Call it censorship, not social justice

Here lies Ashis Nandy, who died of a bad joke". This would be the most appropriate epitaph for Nandy, insisted my colleague and sinologist, late Giri Deshingkar, in his rare moment of black humour. The reference, of course, was to Nandy's unusual way with words. Over the last four decades, Ashis Nandy has presented his insights through some very powerful symbols. He loves paradoxes and uses aphorisms, ironies and riddles to surprise his readers. Very often, he can substitute an argument with an anecdote or a stunning statistic or a joke which runs the risk Deshingkar was alluding to. It is not for nothing that he is referred to as a gadfly. Nandy does not offer easy-to-digest formulations; he makes demands on his reader, he provokes them to think, he stings.

Nandy's is not my preferred mode of reasoning. I have had difficulties with comprehending it and his use of stylised facts. But I cannot recall a single occasion where disagreement with him has not left me humbled and richer at the same time. Generations of students of Indian society have grappled with Nandy and learnt to take a fresh look at the world they thought they knew. This unusual yet powerful mode of presenting his original insights is what makes him one of the few global icons of social sciences that India has. More importantly, this is what has enabled him to challenge the settled orthodoxies of our time, take giant leaps of imagination and put first signposts in the vast fields of human ignorance, even as the rest of the social science is preparing for its first landing.

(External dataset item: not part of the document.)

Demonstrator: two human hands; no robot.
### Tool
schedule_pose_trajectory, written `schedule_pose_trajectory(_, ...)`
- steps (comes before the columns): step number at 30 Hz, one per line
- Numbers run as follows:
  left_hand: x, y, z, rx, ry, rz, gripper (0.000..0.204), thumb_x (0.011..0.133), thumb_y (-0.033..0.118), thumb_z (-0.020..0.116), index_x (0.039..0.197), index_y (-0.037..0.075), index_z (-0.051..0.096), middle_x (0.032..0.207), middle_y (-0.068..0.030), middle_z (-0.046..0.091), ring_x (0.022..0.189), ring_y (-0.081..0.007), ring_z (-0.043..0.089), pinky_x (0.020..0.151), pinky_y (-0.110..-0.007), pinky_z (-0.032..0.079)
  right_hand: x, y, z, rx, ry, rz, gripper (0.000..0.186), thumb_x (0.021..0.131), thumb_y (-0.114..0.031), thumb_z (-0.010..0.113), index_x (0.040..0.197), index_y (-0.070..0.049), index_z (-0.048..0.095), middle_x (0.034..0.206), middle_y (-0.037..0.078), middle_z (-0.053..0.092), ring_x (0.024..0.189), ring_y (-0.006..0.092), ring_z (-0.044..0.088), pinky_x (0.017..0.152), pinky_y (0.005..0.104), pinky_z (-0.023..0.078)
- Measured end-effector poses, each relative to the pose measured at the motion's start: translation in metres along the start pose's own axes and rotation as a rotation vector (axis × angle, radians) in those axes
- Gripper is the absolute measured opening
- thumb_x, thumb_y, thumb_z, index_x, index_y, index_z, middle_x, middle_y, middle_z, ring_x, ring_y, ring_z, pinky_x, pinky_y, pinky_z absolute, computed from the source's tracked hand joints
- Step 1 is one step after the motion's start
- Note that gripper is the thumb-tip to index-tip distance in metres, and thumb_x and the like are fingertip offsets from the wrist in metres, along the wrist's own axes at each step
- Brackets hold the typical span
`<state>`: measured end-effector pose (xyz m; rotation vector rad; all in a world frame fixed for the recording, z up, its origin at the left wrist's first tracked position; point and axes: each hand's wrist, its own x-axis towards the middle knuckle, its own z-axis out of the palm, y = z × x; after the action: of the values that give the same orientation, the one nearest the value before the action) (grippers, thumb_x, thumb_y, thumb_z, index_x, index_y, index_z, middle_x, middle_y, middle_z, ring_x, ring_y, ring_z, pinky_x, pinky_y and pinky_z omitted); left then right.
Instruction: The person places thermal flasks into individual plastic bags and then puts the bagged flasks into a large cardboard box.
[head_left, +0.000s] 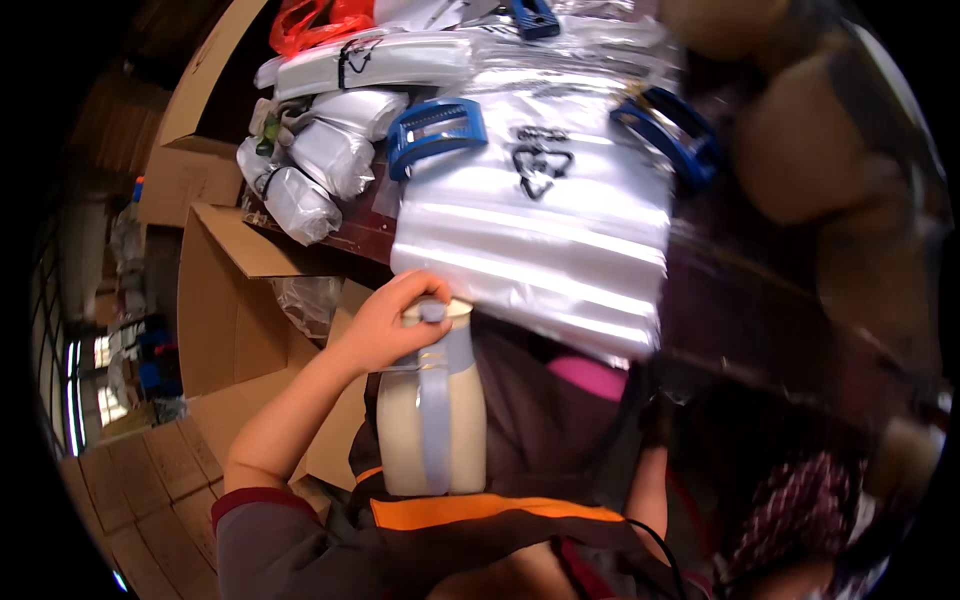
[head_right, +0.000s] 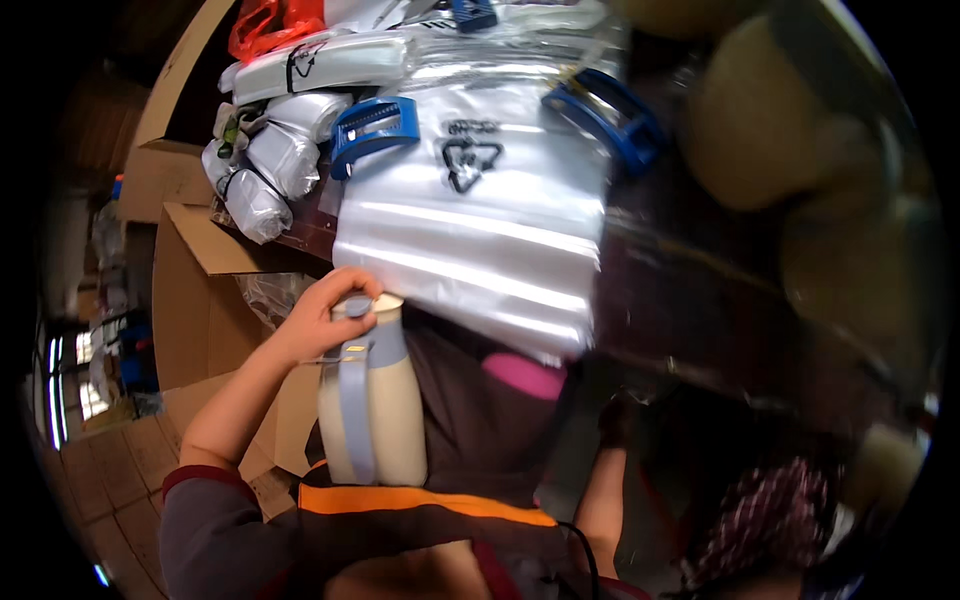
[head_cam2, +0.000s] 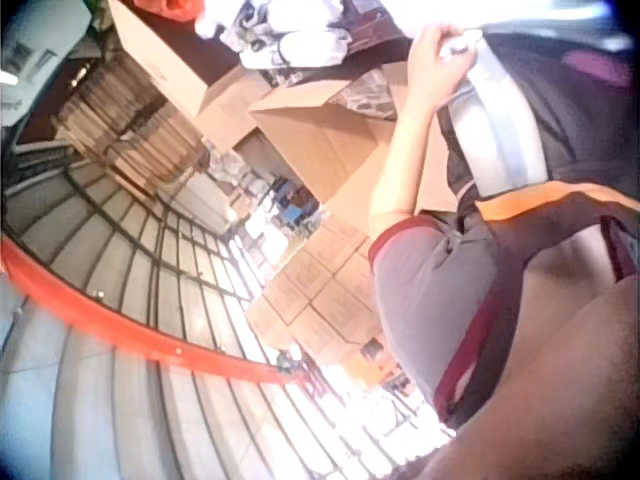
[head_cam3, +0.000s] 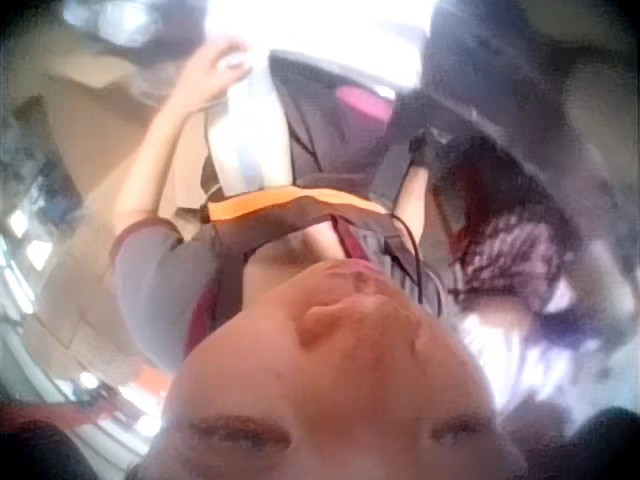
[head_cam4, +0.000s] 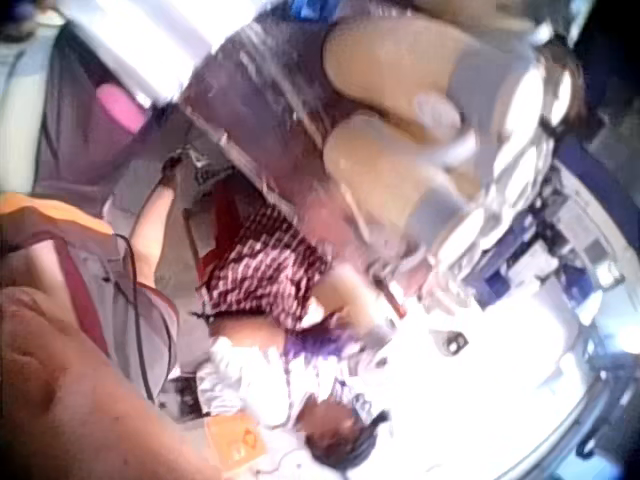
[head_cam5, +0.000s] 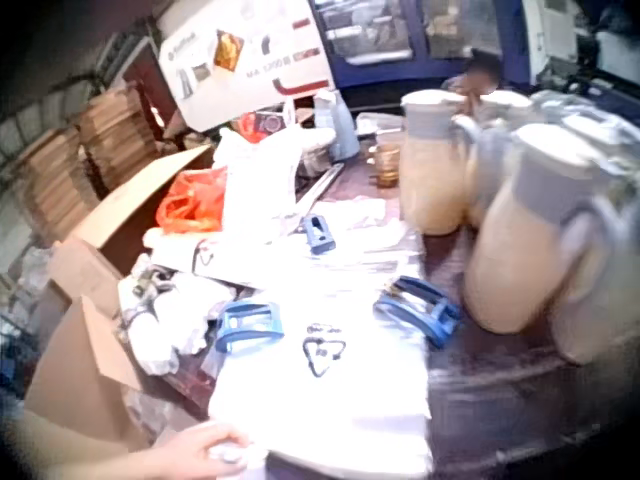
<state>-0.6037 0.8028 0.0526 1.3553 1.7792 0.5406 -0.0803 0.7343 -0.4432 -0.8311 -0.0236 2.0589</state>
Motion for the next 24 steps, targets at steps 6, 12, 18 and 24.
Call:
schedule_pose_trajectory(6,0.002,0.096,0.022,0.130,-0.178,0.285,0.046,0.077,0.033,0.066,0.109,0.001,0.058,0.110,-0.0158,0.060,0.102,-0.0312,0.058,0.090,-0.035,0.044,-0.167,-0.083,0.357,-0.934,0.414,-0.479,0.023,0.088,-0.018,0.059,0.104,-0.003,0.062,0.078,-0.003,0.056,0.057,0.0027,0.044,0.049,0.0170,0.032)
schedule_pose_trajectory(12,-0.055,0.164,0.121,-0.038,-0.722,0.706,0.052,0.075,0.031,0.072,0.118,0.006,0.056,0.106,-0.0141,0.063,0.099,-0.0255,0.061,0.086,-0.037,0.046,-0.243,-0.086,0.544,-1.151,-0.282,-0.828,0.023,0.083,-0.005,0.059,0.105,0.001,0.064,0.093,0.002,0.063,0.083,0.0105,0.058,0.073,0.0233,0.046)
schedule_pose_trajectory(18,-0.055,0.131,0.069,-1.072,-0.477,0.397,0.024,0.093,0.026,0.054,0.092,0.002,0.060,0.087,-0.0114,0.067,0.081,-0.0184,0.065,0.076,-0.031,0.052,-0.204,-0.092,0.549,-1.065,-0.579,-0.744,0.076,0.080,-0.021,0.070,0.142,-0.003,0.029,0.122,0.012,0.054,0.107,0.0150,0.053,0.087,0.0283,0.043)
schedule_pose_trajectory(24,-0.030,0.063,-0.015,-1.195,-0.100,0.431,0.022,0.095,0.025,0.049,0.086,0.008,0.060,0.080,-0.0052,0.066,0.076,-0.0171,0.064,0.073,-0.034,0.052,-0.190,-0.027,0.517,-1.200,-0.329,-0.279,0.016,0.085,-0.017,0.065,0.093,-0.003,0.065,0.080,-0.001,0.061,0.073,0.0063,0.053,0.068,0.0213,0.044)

This is precisely what has landed him in this tragi-comic situation in Jaipur. I think I was privy to one of the first iterations of the argument that Ashisda presented at the literary festival. This happened a few years ago, when Bangaru Laxman, the then president of the BJP, was caught taking a bribe on camera. There were also widespread allegations of corruption against Mayawati and Lalu Yadav. Listening to some middle class outpouring of disgust at "these leaders", Ashisda flew into rage. Why are only politicians like Laxman, Mayawati or Lalu trapped in such scams, he asked. Then he proceeded to answer his own question. Upper caste, urban, English-speaking leaders and bureaucrats have innumerable ways of indulging in the worst forms of corruption and yet appearing clean. They have a wide social network to absorb their ill-gotten wealth. They don't need to resort to risky methods like taking cash, they can simply indicate, for example, that the education for their nephew studying in the US be subsidised. His simple point was that while the old, upper caste elite and the new elite emerging from the hitherto marginal communities were both corrupt, our system is such that the former go scot-free and the latter get caught and are scorned.